Landscape planning models have always been inspired by ancient concepts of land management; these principles have as their objective the survival of the territory and the improvement of the quality of life of the people who live there.

The main purposes are:

  • divide the territory in order to protect natural, aesthetic-cultural productive resources and rationalize its use;
  • mimprove the quality of life of the inhabitants, through opportunities for social, economic and cultural promotion;
  • crear development through the interoperability of economic and productive activities;
  • sto guard Traditional characters respect the past to pass it on to future generations.
Landscape and territorial planning Archweb
Photo: Victor Freitas on Pexels

Planning scope

Depending on the type of intervention we want to carry out, the planning and control of the territory must be carried out at an appropriate design scale. Currently, there are several regulatory tools for territorial planning (PRG, Building Plans) that favor poorly coordinated management and that provide planning action that takes place within administrative boundaries that do not fully reflect the physical-cultural realities of the territory. They rarely take into account the aggregations and characteristics of the landscape.

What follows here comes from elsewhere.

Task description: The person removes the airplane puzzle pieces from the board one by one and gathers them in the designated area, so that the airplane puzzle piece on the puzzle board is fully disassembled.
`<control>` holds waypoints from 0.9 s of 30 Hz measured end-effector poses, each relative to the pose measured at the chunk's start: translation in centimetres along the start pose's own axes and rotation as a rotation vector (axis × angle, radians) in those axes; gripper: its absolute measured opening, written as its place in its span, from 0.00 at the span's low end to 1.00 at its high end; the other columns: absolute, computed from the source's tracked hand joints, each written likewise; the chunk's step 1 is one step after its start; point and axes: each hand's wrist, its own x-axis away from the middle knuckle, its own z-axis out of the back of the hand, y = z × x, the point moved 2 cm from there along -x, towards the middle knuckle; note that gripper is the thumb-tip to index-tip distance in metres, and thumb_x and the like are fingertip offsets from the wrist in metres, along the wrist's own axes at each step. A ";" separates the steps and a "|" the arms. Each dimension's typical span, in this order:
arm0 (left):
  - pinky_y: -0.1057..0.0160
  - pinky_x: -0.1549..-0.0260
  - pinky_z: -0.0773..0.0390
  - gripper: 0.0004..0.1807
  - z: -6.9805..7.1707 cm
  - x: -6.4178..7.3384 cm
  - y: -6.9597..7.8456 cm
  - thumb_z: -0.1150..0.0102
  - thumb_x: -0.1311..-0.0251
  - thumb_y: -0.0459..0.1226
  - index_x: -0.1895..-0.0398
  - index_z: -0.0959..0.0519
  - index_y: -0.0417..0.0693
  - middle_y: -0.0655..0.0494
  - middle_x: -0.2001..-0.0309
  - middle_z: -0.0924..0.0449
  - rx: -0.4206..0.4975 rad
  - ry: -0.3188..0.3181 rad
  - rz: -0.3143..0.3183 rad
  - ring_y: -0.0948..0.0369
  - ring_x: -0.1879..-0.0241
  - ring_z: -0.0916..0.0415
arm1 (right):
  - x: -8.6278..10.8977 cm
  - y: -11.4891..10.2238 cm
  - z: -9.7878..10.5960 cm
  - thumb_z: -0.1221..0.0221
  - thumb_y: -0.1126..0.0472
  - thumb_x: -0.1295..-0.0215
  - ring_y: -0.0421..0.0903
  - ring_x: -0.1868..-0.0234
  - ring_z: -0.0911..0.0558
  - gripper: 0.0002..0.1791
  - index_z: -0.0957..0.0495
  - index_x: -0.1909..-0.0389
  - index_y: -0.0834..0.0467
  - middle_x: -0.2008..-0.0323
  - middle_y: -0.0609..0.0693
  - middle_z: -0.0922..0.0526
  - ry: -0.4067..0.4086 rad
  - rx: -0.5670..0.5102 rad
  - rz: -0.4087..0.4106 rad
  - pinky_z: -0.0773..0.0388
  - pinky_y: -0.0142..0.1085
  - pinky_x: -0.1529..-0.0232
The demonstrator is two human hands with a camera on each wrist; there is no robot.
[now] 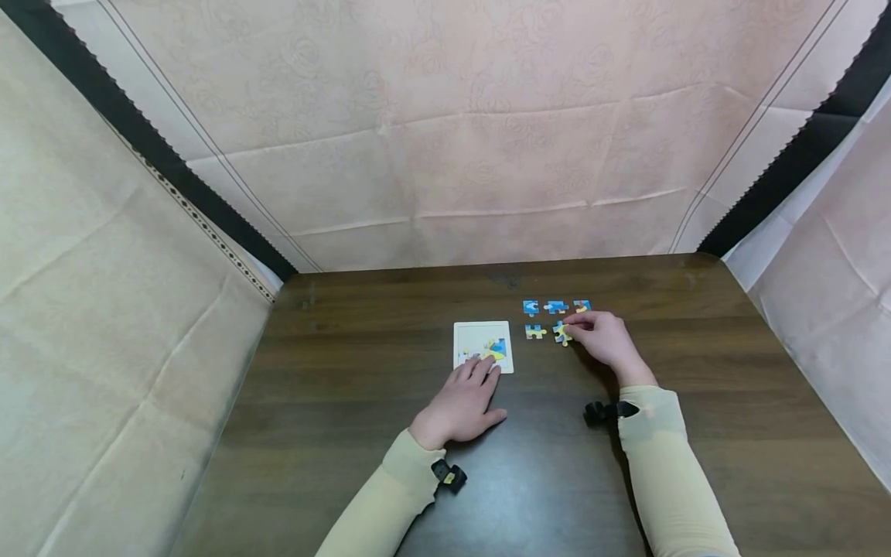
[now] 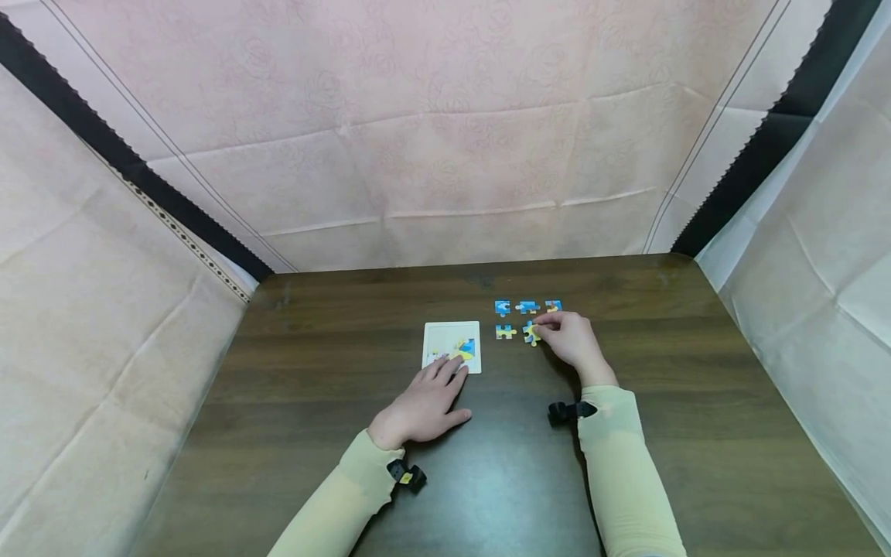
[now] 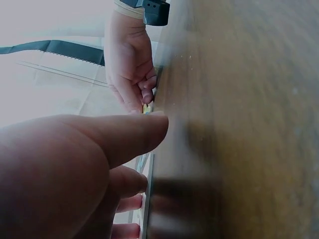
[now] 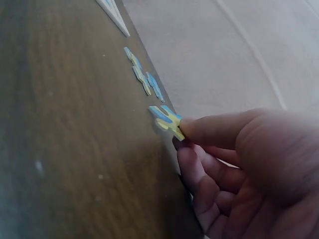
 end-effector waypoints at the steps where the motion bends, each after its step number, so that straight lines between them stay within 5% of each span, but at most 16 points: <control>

Italy is a vast geographical area that includes numerous types of landscape that mostly derive from the interaction of different natural and anthropogenic peculiarities.

The definitions of homogeneous territorial units must derive both by taking into account the aspect linked to the characteristics of the territory, and the cultural aspect that varies according to the community that inhabits it and the use of the territory that it needs for growth and development.

K. Sale proposes, according to Gilberto Oneto, to divide the territory according to advanced studies of Landscape ecology and bioregionalism, defining the "georegions" which can be defined as organic landscape units.

The proposed subdivisions take into account the specific floral and animal characteristics identifiable on the basis of physical characteristics such as the course of rivers, valleys, mountains.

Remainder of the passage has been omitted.